Fort Lauderdale, Fla. ? After three decades of work, scientists said Sunday they have identified two human genes that can cause multiple sclerosis, illuminating a new road toward a treatment for the debilitating nerve disease.

Two new studies confirm what MS experts and patients have long suspected: The disease can be inherited and is caused by the body’s immune system attacking itself.

By finding two genes that produce the malfunction, a Miami co-author of the studies said researchers could now develop drugs that block the disease before it starts.

“This tells us very clearly where to look,” said Margaret Pericak-Vance, genetics director at the University of Miami School of Medicine. “This is going to be a breakthrough and open the door for new pathways and new therapies.”

So far, medicine has had little to offer the nation’s 400,000 MS patients. Six drugs on the market only slow MS or ease symptoms.

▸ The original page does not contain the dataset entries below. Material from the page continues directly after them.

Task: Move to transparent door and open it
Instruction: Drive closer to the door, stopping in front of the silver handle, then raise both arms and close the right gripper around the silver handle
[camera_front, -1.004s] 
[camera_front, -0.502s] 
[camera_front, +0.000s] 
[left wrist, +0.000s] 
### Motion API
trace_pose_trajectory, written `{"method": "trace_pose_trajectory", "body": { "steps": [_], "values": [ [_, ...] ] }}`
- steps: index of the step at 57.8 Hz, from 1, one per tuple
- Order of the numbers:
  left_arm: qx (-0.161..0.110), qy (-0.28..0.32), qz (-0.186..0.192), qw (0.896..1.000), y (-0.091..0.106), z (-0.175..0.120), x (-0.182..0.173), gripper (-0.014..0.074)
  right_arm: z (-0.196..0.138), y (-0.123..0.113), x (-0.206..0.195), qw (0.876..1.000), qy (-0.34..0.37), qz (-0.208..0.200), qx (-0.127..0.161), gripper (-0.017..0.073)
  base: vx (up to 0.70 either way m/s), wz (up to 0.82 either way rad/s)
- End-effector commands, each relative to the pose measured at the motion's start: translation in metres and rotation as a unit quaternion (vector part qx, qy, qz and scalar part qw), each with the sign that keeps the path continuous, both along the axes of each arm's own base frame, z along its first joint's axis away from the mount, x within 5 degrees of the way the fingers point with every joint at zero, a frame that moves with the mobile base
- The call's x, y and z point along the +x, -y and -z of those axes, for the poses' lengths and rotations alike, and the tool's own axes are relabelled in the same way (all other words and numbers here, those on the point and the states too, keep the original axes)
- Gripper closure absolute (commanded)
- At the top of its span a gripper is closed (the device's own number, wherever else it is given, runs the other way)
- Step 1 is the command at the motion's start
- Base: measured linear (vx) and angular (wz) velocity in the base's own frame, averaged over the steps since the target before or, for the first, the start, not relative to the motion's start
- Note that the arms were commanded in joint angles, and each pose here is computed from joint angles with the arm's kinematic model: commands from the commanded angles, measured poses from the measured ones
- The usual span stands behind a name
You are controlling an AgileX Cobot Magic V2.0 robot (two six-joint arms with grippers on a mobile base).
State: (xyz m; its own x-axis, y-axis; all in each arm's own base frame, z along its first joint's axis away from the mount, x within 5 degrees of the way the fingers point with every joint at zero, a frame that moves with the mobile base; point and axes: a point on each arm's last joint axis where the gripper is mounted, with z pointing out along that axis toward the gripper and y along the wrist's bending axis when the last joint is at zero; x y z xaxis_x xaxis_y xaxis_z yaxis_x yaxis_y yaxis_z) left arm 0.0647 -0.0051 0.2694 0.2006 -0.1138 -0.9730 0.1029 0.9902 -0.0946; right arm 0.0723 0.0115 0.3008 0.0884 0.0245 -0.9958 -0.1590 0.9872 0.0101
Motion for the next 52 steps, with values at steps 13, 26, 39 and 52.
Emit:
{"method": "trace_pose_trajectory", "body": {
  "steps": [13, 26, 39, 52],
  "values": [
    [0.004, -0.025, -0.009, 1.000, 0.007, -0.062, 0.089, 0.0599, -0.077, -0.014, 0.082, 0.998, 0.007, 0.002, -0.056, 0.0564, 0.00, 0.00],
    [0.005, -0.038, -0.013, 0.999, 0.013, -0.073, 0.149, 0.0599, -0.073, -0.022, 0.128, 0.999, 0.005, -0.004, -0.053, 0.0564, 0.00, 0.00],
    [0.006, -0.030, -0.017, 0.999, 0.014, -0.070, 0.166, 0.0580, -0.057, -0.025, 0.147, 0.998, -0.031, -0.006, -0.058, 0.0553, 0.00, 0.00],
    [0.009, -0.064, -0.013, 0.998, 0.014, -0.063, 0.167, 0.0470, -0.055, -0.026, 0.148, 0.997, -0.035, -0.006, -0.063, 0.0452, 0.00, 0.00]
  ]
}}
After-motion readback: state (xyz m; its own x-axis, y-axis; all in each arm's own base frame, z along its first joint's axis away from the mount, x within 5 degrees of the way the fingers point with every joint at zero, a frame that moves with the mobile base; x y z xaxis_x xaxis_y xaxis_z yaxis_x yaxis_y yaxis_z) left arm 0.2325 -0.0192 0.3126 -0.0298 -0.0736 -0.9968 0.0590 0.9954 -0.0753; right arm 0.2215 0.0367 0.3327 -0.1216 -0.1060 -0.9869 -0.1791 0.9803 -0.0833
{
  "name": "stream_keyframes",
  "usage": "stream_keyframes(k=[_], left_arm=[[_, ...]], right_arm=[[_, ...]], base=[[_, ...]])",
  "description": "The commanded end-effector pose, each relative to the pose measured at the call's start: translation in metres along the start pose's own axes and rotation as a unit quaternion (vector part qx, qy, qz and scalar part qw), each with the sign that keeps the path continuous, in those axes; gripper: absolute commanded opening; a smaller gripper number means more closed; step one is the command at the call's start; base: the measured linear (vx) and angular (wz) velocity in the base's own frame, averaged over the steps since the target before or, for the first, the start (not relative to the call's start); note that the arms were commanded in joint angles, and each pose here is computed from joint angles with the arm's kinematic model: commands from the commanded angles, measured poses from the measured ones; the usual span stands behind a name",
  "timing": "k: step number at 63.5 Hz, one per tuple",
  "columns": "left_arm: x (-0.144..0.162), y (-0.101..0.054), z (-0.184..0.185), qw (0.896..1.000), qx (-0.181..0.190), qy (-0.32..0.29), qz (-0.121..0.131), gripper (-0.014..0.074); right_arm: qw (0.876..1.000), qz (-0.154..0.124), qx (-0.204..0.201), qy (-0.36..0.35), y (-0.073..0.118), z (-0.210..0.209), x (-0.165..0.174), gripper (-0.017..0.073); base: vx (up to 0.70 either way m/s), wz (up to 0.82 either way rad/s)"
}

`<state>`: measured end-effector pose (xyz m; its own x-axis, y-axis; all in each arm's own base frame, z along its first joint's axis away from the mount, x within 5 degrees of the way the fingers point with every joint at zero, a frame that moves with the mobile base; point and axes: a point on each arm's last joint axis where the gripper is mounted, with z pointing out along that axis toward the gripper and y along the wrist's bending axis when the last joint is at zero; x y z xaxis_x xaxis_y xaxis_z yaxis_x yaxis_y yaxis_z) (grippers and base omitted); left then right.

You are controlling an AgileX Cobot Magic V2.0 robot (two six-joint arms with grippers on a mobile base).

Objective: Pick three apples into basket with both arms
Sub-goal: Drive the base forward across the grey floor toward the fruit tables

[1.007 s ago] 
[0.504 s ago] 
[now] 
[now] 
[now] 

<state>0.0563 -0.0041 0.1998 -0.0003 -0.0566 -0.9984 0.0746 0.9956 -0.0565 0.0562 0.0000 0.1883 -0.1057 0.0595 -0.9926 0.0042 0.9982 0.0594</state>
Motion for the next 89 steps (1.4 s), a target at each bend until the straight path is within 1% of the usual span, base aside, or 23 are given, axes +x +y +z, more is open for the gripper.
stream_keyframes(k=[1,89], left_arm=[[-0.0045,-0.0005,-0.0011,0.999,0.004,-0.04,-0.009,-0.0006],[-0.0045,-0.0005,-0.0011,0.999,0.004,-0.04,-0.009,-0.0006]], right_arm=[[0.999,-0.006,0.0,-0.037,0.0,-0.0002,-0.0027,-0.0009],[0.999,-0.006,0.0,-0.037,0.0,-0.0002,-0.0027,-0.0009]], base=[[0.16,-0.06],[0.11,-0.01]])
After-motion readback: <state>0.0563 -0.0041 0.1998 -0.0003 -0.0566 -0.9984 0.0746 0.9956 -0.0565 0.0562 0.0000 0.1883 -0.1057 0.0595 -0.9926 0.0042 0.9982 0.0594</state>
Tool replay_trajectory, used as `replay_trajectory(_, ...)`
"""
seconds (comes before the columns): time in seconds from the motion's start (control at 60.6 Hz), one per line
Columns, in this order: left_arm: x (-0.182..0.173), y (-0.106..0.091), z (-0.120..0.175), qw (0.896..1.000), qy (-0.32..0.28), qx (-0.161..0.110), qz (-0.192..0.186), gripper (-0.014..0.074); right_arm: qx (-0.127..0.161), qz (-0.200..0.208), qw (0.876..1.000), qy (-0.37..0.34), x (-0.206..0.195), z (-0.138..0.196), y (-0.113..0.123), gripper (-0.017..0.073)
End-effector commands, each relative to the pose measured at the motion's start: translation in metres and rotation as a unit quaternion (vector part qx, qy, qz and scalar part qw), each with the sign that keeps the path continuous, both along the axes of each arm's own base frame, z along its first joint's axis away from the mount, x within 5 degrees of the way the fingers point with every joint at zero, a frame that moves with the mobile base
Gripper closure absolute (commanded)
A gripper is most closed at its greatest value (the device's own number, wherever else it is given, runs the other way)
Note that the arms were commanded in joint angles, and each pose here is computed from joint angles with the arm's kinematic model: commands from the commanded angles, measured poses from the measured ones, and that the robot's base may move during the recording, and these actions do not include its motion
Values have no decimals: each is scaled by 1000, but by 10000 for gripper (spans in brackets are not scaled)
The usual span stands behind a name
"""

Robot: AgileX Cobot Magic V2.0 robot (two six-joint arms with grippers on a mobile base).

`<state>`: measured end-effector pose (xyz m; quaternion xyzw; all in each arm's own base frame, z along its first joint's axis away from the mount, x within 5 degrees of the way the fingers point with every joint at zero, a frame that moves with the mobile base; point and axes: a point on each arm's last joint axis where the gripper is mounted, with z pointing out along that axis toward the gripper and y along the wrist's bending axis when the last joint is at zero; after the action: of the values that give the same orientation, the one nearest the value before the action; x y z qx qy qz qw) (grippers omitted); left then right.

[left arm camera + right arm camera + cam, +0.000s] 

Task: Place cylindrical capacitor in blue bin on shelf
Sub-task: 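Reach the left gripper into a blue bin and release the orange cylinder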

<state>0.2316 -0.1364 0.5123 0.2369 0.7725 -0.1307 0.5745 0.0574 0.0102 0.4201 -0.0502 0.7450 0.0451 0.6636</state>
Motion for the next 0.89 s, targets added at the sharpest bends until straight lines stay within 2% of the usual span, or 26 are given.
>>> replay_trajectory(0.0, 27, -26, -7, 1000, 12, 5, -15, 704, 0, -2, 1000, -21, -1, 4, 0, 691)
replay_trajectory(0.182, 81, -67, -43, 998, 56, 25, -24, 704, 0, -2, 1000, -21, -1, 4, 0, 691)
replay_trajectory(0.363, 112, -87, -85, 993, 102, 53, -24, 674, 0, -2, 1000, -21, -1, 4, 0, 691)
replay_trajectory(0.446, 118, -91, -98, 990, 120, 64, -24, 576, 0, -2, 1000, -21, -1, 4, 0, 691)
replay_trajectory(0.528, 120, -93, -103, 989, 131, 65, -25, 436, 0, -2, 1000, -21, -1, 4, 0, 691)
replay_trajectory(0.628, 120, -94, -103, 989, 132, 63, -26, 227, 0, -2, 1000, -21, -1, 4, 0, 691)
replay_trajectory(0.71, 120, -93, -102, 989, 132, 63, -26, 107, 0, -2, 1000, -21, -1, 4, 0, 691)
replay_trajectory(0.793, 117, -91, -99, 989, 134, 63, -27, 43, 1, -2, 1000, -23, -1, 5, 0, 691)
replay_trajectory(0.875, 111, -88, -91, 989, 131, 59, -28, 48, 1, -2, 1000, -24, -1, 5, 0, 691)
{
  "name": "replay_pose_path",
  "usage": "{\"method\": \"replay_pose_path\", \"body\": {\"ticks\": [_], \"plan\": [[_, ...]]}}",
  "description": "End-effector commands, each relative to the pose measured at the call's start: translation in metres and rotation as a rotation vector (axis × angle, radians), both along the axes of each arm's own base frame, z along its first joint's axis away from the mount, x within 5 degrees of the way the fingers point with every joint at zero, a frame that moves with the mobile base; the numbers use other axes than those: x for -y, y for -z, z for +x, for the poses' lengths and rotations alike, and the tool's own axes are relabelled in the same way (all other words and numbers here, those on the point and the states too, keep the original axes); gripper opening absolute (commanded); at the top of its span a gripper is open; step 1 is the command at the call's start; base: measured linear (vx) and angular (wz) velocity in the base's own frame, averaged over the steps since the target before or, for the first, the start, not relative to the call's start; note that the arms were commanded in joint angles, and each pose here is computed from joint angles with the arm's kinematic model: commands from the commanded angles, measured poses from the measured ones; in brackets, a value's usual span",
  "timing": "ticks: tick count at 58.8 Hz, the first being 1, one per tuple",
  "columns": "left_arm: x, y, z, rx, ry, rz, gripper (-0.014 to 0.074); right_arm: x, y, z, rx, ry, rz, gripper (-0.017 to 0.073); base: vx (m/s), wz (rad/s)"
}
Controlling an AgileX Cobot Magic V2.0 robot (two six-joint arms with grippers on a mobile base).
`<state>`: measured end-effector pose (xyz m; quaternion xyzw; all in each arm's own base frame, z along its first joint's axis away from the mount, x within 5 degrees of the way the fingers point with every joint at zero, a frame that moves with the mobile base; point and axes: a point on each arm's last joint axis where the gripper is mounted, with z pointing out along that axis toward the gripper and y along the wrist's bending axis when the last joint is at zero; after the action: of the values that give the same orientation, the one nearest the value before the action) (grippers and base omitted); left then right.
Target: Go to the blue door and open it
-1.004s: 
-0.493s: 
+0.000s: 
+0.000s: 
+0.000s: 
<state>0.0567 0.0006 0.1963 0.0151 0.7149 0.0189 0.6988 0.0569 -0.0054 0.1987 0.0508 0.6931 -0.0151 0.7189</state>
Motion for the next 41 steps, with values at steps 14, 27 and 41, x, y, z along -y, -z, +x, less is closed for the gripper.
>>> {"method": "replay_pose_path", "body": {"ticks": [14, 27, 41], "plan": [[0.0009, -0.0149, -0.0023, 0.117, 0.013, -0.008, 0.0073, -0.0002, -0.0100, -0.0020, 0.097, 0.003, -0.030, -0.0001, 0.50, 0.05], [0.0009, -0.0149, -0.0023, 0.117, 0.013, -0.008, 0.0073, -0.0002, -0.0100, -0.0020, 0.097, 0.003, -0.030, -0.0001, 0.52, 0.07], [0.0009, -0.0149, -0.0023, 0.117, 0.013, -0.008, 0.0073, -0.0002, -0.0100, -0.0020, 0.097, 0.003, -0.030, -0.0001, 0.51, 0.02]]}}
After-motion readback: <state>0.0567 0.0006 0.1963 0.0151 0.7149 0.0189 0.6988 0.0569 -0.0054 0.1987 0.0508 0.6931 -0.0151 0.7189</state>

The unpredictable disease typically strikes between ages 20 and 50, causing a range of ailments from mild muscle weakness to complete paralysis. It’s more common in women than men, and more prevalent among those of European descent.

The disease strips the coating from nerve cells, disrupting their ability to carry signals from the brain. Scientists believe the disease strikes people who have gene defects that make them susceptible to something – possibly viruses, bacteria or heavy metals – that triggers the condition.

The two studies, published in the New England Journal of Medicine and Nature Genetics, pegged the disease to faults in genes called interleukin-2 and interleukin-7, which help control T-cells, antibodies that attack invaders in the body.

With these findings, researchers can do blood tests to identify people with the flawed genes and begin to develop drugs that counteract the effects.